Cotton Candy Machines May Hold The Answer For Building Artificial Organs

Article Featured on FORBES | By Robert Glatter

It’s been said that innovation often happens when you least expect it.

And sometimes, a discovery is staring right at you—but you just have to take a deeper look to appreciate it.

In this case, the machine that makes one of the most popular carnival treats–cotton candy–may hold the key to building and sustaining microfiber networks, the complex network of capillaries that are integral for supplying oxygen and removing waste from vital organs such as the kidney and liver.

Leon Bellan, an assistant professor of mechanical engineering at Vanderbilt, set out to solve the problem of building an artificial framework of blood vessels to support vital organs and in the process figured out that a cotton candy machine was ideal because the threads of the sugary confection provide an ideal thickness that simulates a human capillary.

Building a Viable Blood Supply: The Holy Grail

But constructing such a network of capillaries to nourish the thick tissue of a solid organ (kidney or liver or bone) has been an ongoing challenge, and a major barrier for realizing the coveted rewards of artificial organs. The highly vascular network is akin to a living and breathing organ with a high metabolic requirement that is not unlike supporting a miniature planet.

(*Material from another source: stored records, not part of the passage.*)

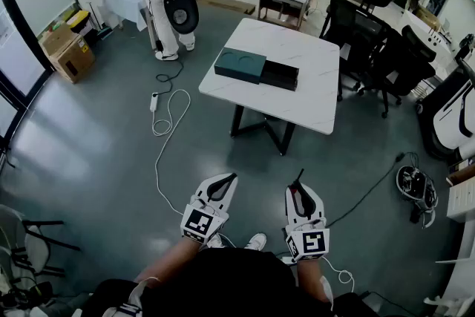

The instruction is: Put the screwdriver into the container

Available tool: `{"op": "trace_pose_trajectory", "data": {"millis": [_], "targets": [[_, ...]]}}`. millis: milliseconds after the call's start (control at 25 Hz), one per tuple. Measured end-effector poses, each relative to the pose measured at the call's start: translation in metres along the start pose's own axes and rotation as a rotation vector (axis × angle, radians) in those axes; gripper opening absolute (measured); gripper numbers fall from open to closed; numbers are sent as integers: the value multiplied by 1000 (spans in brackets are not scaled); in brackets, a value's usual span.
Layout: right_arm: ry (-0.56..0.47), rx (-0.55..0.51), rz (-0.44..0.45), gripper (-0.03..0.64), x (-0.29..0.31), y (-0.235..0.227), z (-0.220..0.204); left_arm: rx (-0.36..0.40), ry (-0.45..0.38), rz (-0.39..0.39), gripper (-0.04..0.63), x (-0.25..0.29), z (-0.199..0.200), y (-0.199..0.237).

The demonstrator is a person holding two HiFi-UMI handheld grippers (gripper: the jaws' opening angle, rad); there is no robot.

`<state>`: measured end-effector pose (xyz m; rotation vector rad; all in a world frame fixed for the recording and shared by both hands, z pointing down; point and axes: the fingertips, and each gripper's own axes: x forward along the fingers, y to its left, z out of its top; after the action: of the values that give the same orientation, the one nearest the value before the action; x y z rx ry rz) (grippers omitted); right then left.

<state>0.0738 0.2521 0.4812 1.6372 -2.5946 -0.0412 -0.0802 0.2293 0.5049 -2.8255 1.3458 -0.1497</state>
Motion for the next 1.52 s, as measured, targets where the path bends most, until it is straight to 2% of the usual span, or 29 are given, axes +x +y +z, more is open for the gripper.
{"op": "trace_pose_trajectory", "data": {"millis": [320, 520, 680, 880, 1000, 1120, 1280, 1520], "targets": [[-9, 2, 9, 103, 5, -2, 0, 31, -5, 4, 5, 3, 13, 0], [-69, -31, 14, 103, 2, -6, 17, 29, -11, 10, 5, 8, 18, -6], [-99, -17, 14, 103, -2, -14, 25, 26, -19, 13, 5, 15, 24, -14], [-156, -90, 20, 104, -19, -31, 31, 71, -1, 19, 5, 24, 25, -29], [-157, -75, 34, 104, -25, -43, 31, 48, 11, 42, 5, 26, 24, -35], [-153, -52, 74, 104, -23, -47, 27, 58, -3, 67, 5, 34, 25, -39], [-150, -45, 118, 104, -18, -43, 26, 8, 4, 98, 5, 34, 33, -40], [-130, -31, 119, 104, -3, -37, 17, -14, -35, 87, 5, 36, 42, -30]]}}
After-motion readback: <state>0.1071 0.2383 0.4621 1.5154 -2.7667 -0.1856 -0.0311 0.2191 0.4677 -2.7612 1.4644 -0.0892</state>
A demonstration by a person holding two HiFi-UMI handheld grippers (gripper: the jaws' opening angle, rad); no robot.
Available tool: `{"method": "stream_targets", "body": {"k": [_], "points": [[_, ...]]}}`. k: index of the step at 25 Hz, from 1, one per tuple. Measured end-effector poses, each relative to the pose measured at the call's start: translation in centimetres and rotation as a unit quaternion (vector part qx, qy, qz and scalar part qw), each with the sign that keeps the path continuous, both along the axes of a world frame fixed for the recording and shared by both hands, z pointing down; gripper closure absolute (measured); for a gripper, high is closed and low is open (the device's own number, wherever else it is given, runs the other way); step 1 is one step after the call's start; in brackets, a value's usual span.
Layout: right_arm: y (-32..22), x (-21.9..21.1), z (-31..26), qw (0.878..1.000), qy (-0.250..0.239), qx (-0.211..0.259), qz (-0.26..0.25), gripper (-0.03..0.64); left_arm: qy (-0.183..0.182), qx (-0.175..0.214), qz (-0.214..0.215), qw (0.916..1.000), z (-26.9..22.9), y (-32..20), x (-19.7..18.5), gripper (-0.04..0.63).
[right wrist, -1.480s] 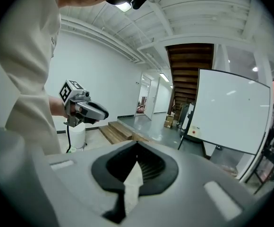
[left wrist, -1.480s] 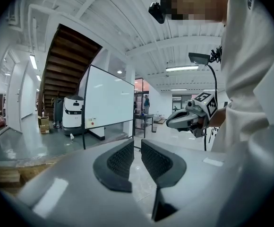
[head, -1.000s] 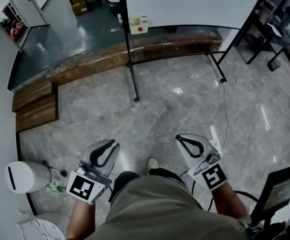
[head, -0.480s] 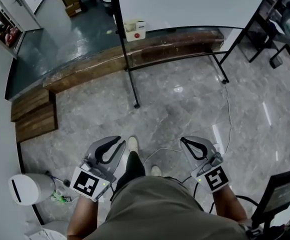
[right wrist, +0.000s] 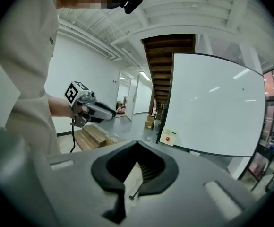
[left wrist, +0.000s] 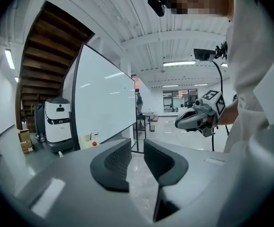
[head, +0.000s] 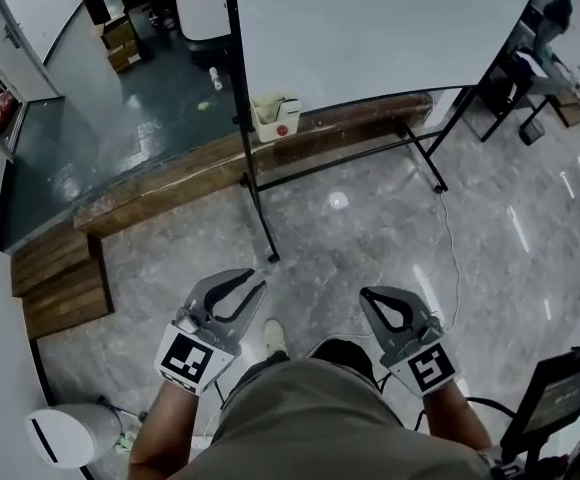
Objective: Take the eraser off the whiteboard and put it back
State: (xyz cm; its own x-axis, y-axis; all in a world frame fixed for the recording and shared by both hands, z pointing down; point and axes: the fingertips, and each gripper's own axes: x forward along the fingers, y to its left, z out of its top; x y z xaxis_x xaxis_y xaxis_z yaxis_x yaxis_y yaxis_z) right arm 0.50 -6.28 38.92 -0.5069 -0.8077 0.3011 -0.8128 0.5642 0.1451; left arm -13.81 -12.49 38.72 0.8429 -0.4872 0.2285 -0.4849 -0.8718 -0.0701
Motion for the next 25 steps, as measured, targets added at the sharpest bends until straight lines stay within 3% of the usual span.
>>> {"method": "stream_targets", "body": {"k": [3,5,11,25], "points": [[-2.3,-1.1,0.3,1.000,-0.008,-0.005,0.011,0.615,-0.008,-0.011,0.000,0.9999,0.0,-4.0,-0.3,0.498],[-3.5,-1.4,0.5,1.000,-0.011,-0.007,0.011,0.615,-0.012,0.003,0.004,0.9999,0.3,-6.5,-0.2,0.494],[-7.8,1.5,1.2,1.000,-0.013,-0.018,0.020,0.615,-0.037,0.024,0.007,0.9990,0.7,-14.1,2.8,0.479],[-19.7,15.1,0.6,1.000,-0.018,-0.006,0.025,0.615,-0.157,0.042,-0.021,0.9864,4.8,-32.5,13.6,0.399]]}}
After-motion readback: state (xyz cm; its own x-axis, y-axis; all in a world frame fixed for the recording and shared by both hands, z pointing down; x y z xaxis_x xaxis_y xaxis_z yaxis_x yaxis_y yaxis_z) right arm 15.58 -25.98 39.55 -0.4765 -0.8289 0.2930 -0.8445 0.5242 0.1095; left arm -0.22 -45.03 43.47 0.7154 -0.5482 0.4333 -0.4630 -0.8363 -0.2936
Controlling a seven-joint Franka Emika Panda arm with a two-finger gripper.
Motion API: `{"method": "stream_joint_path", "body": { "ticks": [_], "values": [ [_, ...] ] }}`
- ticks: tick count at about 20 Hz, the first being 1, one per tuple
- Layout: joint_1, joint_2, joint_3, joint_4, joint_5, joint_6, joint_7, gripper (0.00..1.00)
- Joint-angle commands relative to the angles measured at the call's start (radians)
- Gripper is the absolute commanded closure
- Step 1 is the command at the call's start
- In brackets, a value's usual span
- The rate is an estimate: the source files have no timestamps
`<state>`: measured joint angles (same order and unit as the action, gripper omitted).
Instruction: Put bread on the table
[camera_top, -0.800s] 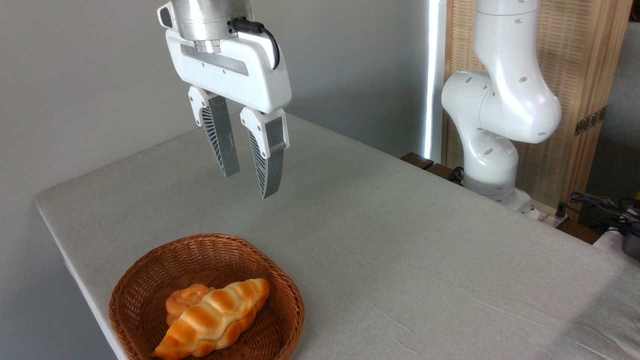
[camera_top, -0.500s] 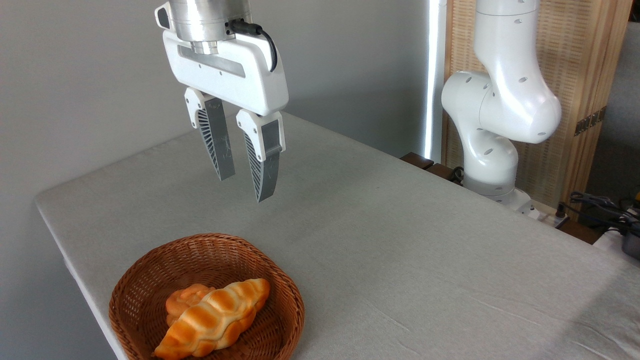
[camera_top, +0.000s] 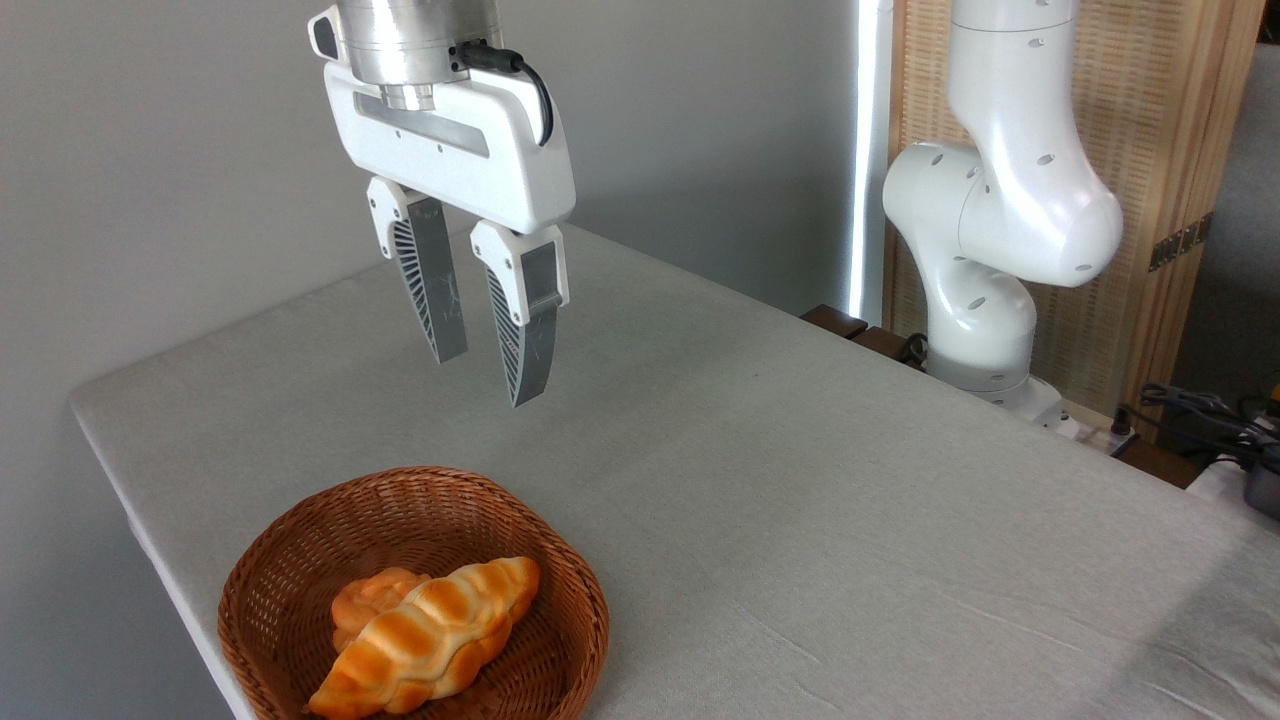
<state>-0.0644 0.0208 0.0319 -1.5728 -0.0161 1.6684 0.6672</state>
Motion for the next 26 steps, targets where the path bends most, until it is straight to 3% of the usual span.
{"method": "stream_joint_path", "body": {
  "ticks": [1, 7, 12, 17, 20, 21, 23, 24, 26],
  "values": [
    [0.003, 0.002, 0.008, -0.025, -0.015, 0.092, 0.054, 0.00],
    [0.002, 0.018, 0.008, -0.203, 0.005, 0.307, 0.055, 0.00],
    [0.003, 0.059, 0.008, -0.268, 0.102, 0.401, 0.055, 0.00],
    [0.002, 0.091, -0.001, -0.326, 0.107, 0.522, 0.052, 0.00],
    [0.003, 0.091, -0.003, -0.372, 0.107, 0.605, 0.052, 0.05],
    [0.002, 0.091, -0.004, -0.380, 0.107, 0.619, 0.052, 0.18],
    [0.002, 0.091, -0.004, -0.383, 0.107, 0.628, 0.054, 0.60],
    [0.002, 0.091, -0.004, -0.382, 0.107, 0.628, 0.055, 0.73],
    [0.002, 0.088, -0.004, -0.382, 0.107, 0.628, 0.055, 0.84]
  ]
}}
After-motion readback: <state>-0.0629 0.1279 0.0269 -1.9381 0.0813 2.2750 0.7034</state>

 In fact, 3D printing as an approach to building a capillary network was reported last year using so-called “bioinks” of varying consistency to lay down a matrix in which small blood vessels close to the size of capillaries would be capable of nourishing small tissue beds.

The 3D Advantage

Bellan’s long-term goal has been to produce 3D templates of such microfiber networks that are suitable to support the nutritional and vascular requirements of major organs in the body. Achieving a 2D network is just not sustainable from a physiologic standpoint.

And the reward is far-reaching: If you can reliably produce intricate 3D microfiber networks, then you can sustain artificially constructed or lab-grown organs for long periods of time, bridging the gap before such a transplant is done.

In fact, Bellan and his research team report a remarkable advance—creating a 3D microfluidic network able to maintain living cells viable and healthy for one week outside the body–using this unconventional approach applied from a simple cotton candy machine. This represents a significant advance in longevity over more traditional methods currently under study.

His team’s research was published February 4 in the Advanced Healthcare Materials Journal.

“Some people in the field think this approach is a little crazy,” said Bellan, “But now we’ve shown we can use this simple technique to make microfluidic networks that mimic the three-dimensional capillary system in the human body in a cell-friendly fashion. Generally, it’s not that difficult to make two-dimensional networks, but adding the third dimension is much harder; with this approach, we can make our system as three-dimensional as we like.

Water- based gels, known as hydrogels, have been the main focus and approach to tissue engineering as a vascular network to nourish and support 3D organs. Similar to hair gels, they allow the diffusion and movement of molecules in and out of the tiny capillaries, and have properties that are ideal for an extracellular matrix (ECM), the substance of the underlying capillary beds.

While such hydrogels can support diffusion throughout the ECM, it’s quite limited because oxygen, nutrients and other waste products can only travel so far. Having the cells close together, less than the width of a human hair, allows for the diffusion or movement of such compounds and promotes a functional environment.

Keeping engineered tissues and organs alive rests upon the creation of a specialized network of capillaries that can nourish the tissues and remove detrimental waste at the same time.